Your task: Write out the entries below exactly, from the first line to the one with "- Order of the", both ends included.

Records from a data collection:
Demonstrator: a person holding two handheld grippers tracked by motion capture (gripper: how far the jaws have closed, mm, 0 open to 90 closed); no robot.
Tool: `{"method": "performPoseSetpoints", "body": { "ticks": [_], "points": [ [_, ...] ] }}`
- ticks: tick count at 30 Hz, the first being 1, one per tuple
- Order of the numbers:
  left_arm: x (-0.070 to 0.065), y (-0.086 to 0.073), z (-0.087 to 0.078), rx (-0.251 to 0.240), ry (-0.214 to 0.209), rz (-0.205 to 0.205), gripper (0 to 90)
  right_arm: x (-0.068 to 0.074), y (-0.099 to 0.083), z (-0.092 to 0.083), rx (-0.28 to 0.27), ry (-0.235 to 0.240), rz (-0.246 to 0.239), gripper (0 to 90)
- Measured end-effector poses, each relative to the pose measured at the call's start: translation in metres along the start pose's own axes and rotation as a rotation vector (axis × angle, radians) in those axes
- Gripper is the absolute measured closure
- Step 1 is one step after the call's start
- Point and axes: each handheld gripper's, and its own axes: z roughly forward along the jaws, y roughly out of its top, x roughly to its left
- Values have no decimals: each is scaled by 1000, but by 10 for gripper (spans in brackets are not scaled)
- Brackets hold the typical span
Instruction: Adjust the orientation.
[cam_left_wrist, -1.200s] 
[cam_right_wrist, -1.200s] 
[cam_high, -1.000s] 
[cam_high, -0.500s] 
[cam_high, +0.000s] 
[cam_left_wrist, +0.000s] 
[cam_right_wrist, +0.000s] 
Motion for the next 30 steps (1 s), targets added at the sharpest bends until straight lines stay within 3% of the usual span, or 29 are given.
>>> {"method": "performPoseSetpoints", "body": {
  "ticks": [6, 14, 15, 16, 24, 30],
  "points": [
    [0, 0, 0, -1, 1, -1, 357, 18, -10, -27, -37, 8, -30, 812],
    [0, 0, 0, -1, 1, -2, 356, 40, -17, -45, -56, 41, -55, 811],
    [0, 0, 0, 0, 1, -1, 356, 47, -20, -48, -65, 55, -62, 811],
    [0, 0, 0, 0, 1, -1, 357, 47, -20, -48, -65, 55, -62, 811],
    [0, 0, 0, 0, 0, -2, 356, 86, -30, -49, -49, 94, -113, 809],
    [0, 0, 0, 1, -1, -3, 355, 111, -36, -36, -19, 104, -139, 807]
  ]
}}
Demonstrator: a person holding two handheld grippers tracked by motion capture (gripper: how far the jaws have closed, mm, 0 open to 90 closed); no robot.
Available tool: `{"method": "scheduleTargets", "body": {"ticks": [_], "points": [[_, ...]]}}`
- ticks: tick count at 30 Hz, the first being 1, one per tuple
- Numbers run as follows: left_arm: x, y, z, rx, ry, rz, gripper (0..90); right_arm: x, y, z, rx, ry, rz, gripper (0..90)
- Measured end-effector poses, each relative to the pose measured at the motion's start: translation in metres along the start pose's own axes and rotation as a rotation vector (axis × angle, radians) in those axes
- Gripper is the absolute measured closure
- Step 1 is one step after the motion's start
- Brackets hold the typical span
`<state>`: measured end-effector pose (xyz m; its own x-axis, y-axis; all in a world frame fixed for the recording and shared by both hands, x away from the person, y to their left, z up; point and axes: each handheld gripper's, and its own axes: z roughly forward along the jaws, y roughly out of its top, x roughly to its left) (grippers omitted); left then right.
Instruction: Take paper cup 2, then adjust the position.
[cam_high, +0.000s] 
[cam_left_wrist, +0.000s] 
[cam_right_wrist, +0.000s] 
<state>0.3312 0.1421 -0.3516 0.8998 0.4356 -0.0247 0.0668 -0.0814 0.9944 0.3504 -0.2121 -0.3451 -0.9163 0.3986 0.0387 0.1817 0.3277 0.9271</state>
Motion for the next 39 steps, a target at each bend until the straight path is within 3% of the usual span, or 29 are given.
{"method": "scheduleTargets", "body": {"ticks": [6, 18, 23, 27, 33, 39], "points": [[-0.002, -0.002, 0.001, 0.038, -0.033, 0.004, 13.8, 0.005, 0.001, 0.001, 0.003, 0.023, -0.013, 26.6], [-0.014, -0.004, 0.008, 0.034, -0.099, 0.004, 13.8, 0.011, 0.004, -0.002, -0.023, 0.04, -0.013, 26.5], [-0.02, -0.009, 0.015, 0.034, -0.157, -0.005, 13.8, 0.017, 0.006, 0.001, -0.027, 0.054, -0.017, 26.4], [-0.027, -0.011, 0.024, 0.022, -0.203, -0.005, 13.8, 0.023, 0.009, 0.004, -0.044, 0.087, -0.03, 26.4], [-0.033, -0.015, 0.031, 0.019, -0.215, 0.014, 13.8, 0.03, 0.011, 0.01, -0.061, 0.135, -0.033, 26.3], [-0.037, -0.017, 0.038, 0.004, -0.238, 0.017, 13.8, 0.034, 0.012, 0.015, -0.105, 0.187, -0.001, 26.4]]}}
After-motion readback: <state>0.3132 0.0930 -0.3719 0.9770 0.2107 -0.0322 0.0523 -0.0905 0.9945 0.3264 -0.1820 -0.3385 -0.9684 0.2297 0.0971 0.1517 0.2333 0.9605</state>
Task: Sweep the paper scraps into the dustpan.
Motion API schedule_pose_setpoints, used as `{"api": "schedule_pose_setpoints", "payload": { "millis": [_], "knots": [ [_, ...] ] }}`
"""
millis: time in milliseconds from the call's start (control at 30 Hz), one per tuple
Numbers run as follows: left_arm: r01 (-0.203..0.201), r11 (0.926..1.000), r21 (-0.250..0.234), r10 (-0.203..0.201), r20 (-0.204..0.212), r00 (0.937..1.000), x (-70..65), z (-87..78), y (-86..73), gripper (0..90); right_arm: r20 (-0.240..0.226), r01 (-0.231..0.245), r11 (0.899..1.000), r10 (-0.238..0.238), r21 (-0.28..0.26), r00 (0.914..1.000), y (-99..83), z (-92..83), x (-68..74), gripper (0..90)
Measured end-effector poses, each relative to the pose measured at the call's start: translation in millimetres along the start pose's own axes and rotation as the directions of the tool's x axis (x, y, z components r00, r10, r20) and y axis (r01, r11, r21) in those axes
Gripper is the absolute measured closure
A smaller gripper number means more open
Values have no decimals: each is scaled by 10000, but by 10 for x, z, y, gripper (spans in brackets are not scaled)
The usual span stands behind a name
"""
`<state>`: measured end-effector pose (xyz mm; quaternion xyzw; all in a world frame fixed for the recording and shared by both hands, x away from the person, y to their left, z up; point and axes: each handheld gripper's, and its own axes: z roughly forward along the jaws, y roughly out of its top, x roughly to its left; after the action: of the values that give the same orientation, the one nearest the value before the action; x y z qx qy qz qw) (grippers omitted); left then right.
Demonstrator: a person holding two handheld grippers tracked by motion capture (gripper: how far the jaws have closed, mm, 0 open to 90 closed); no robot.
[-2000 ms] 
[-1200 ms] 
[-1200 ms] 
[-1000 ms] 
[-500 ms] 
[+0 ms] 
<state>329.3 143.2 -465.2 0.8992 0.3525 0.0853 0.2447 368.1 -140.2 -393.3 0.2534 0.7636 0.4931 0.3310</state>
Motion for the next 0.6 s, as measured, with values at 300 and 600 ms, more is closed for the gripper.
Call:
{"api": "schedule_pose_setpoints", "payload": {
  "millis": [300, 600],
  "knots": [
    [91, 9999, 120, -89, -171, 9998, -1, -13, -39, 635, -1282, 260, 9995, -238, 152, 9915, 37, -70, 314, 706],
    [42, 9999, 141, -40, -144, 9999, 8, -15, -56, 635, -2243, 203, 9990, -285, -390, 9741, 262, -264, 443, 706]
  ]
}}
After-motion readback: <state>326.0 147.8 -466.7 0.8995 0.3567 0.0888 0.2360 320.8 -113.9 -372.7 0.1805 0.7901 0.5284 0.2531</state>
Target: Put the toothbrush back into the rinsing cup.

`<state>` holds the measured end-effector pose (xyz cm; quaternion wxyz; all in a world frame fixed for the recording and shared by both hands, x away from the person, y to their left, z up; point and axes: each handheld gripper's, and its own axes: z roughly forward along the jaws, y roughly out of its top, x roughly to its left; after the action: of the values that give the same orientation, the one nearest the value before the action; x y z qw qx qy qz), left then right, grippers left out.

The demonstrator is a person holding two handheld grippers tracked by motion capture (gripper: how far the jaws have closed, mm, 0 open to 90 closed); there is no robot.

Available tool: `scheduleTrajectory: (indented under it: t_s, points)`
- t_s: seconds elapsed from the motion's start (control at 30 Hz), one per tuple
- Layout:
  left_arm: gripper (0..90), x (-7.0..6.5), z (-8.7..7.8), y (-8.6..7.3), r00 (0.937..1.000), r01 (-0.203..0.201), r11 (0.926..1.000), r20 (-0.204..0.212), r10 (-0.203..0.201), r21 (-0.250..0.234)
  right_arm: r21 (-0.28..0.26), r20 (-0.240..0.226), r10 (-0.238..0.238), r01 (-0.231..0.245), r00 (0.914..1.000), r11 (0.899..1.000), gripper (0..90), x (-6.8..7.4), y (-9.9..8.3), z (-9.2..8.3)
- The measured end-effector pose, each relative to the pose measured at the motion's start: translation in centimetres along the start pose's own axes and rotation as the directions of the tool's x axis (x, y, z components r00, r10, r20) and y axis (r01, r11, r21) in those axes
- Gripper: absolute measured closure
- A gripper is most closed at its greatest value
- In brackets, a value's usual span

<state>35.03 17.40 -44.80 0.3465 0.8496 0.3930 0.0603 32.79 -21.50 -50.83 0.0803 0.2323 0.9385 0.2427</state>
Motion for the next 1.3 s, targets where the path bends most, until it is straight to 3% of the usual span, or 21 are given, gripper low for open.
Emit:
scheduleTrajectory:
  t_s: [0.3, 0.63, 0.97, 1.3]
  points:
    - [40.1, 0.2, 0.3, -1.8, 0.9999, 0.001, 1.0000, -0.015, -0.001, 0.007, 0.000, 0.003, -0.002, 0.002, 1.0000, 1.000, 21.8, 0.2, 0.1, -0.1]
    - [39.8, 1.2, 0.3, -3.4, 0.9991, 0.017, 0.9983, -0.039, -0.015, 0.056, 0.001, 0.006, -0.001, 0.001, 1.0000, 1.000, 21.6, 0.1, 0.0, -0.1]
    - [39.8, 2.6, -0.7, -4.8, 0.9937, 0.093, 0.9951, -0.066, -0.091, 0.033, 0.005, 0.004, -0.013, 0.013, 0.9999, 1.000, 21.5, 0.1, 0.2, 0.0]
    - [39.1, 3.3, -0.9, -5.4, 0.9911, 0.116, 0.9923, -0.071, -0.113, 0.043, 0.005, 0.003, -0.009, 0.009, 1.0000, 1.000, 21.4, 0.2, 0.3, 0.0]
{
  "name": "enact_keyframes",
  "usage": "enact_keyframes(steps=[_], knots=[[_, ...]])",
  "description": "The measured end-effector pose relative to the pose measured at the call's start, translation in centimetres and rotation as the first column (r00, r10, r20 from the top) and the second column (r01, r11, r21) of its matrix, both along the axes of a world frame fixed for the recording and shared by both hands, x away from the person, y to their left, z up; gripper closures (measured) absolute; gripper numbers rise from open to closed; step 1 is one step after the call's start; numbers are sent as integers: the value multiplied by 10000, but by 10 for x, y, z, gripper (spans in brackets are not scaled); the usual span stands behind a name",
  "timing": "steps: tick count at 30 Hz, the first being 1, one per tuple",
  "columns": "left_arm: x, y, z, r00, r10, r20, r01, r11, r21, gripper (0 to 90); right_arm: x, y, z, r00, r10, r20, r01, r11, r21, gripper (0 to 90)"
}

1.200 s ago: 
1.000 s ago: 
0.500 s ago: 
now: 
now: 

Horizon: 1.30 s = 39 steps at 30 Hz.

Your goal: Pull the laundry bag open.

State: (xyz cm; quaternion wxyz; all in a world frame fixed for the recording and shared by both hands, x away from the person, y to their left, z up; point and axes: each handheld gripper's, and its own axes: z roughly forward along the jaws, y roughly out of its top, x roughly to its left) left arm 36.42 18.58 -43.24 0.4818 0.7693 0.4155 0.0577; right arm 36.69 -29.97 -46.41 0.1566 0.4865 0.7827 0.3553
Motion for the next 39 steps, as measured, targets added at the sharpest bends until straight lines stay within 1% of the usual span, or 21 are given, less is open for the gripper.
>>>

Reply to the task:
Demonstrator: a person holding two handheld grippers tracked by motion capture (gripper: how far the jaws have closed, mm, 0 open to 90 closed); no robot.
Tool: `{"method": "performPoseSetpoints", "body": { "ticks": [_], "points": [ [_, ...] ] }}`
- ticks: tick count at 30 Hz, the first being 1, one per tuple
- Order of the numbers:

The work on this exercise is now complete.